Both arguments rely on women being “reasonable” or silent, regardless of what boys club chatting is going on (publicly, might I add) around them. While the way Richards reported her discomfort on Twitter, with an image – was controversial, the real issue is the nature of the community. Some women don’t feel comfortable directly expressing their concerns and/or are just plain too annoyed to express them “properly.”

And while there are legitimate conversations to be had about the ethics of taking pictures without permission, and the power that comes with having large social media audiences, they’ve been lost in the largely sexist and racist mob-style vengeance that Ms. Richards did not deserve.

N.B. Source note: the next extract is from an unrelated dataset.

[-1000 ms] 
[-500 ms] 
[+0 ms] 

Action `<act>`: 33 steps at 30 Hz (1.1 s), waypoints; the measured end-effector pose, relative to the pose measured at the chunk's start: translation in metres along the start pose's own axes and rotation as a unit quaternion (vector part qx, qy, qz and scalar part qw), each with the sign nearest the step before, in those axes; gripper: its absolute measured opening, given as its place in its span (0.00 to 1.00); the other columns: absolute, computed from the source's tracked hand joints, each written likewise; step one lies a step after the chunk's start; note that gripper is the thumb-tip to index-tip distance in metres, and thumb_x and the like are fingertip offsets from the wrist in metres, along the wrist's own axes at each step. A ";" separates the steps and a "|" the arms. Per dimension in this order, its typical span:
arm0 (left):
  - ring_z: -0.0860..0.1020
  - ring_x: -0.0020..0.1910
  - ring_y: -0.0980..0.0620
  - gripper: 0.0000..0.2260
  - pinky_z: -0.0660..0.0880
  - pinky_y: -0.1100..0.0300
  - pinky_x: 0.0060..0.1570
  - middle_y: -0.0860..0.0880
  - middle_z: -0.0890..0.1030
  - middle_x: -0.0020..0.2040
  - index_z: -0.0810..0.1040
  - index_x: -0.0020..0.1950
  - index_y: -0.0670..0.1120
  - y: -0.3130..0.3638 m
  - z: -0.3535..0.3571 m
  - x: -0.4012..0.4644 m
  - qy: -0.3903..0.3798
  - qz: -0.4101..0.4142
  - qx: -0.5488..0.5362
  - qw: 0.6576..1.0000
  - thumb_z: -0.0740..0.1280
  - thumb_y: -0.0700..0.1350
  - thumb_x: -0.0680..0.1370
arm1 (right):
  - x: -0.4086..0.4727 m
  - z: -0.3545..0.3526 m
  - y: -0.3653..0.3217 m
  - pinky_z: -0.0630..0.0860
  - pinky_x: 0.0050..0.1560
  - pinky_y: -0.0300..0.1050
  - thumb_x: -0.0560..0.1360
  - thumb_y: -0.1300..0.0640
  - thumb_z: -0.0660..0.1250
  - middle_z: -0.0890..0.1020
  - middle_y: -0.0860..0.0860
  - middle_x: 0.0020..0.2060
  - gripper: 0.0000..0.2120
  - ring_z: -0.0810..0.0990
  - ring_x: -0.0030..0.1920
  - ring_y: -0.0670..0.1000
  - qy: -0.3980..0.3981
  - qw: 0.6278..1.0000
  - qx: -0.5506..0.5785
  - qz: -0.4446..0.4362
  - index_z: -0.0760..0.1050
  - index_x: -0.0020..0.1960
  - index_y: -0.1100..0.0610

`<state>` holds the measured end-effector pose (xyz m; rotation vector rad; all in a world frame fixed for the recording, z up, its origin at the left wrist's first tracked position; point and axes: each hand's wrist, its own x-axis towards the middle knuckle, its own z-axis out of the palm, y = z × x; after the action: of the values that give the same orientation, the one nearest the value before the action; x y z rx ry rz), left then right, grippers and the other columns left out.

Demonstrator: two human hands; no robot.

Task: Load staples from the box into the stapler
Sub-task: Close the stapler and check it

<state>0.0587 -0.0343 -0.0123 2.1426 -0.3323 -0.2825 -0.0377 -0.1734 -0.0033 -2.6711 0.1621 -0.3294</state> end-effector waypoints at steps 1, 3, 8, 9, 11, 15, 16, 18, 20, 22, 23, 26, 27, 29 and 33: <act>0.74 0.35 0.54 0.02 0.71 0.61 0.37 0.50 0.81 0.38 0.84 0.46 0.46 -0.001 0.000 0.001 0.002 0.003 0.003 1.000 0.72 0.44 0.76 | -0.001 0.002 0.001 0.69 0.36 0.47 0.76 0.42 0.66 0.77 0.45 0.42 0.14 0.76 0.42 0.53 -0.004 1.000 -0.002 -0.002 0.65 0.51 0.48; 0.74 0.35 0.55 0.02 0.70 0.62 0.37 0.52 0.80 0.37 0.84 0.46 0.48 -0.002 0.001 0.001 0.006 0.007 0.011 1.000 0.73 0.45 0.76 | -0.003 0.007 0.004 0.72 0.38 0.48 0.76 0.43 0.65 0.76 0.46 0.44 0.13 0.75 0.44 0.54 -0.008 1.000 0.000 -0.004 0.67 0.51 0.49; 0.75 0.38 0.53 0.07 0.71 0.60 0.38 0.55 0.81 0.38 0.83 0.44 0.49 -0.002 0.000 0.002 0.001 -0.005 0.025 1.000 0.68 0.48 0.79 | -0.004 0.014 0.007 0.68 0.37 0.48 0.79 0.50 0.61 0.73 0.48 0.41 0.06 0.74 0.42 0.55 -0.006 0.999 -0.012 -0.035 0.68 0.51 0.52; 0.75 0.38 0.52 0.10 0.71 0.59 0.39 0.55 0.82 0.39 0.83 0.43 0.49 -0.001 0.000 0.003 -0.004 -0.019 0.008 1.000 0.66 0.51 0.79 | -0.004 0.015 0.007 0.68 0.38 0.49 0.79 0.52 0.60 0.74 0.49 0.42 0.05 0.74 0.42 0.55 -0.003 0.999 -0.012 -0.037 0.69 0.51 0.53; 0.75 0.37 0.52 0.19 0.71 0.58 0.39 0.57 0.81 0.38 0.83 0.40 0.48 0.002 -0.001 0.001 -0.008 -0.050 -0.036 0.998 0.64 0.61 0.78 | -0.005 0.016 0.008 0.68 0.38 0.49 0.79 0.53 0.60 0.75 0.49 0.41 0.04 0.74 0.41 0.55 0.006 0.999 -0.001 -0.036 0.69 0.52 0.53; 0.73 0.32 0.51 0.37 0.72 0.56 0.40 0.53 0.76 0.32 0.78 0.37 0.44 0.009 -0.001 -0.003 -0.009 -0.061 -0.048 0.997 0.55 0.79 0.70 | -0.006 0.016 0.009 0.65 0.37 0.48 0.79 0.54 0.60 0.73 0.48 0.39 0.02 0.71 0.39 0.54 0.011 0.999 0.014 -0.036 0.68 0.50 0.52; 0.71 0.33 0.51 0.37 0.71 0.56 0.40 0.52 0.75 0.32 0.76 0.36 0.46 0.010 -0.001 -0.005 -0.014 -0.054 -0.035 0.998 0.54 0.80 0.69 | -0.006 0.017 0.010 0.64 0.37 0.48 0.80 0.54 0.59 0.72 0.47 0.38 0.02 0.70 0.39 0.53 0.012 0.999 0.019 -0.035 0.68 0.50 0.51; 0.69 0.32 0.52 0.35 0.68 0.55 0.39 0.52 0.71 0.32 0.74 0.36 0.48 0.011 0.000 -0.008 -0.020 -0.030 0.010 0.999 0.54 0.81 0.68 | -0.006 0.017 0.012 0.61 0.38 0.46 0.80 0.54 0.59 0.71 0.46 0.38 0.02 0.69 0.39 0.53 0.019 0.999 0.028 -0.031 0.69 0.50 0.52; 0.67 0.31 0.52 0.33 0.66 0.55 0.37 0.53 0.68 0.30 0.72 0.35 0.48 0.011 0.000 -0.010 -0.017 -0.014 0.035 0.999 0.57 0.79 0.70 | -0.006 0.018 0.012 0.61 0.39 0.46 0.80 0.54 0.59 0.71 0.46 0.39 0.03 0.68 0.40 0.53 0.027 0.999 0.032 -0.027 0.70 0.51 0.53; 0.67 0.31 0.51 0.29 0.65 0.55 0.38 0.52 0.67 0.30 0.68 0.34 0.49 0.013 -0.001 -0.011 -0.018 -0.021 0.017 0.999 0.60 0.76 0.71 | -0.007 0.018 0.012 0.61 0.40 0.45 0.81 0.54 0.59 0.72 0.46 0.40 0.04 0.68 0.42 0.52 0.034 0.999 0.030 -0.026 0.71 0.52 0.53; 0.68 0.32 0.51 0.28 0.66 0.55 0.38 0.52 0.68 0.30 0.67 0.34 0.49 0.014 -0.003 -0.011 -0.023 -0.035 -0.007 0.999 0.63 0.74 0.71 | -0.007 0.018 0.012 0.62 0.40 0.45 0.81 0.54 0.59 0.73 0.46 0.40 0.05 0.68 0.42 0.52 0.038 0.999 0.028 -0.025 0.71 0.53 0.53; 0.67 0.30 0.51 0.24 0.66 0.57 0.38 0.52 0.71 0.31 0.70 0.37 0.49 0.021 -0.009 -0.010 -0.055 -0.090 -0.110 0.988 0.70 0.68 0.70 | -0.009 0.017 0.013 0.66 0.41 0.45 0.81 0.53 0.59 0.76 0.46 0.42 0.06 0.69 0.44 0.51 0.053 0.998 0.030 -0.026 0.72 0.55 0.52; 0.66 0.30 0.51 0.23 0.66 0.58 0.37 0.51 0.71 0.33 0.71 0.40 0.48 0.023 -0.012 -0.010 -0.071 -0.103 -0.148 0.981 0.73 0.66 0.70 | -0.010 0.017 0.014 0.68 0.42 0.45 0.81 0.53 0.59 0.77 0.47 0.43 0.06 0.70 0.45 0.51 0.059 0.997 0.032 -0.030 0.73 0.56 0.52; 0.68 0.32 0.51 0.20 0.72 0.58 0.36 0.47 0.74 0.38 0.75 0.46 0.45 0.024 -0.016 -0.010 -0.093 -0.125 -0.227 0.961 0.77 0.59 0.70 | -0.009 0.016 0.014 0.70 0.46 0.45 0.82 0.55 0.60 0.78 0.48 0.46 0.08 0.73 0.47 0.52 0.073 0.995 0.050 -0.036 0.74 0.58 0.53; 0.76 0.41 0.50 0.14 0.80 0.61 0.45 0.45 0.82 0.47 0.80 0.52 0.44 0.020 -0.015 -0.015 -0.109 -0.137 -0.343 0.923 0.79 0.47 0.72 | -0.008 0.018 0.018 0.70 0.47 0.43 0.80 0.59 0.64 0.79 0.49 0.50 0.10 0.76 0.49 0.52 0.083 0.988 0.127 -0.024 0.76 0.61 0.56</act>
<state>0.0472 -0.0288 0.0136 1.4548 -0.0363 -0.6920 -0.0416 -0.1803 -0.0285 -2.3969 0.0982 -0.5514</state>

There were opportunities lost for better outcomes even as events were unfolding and the outrage was gaining steam. Executives at both companies could have had productive conversations with their employees about differing perspectives, proper conduct, and fostering positive environments – but they were compromised by the misdirected rage of Anonymous and the public.

The hackers who went after Richards and SendGrid claimed their actions were in the name of “justice” and “restoring balance,” but it was really an exercise in control. As Russell Brandom wrote in The Verge: “…in a world where thousands of anonymous men can instantly gather to deliver swift retribution against any perceived threat, it’s easy to understand why more women don’t speak out.”

When such extreme measures are taken by cyber mobs, any possibility of productive conversation is disrupted and overshadowed. The only lesson learned from this: Don’t mess with this powerful community, especially on the Internet, or people whose identities you’ll probably never know will punish you in a highly organized way.

It’s no wonder SendGrid foreshadowed Ms. Richards’ firing with a tweet: “We hear you, internet.” The goal wasn’t to restore balance – it was to silence.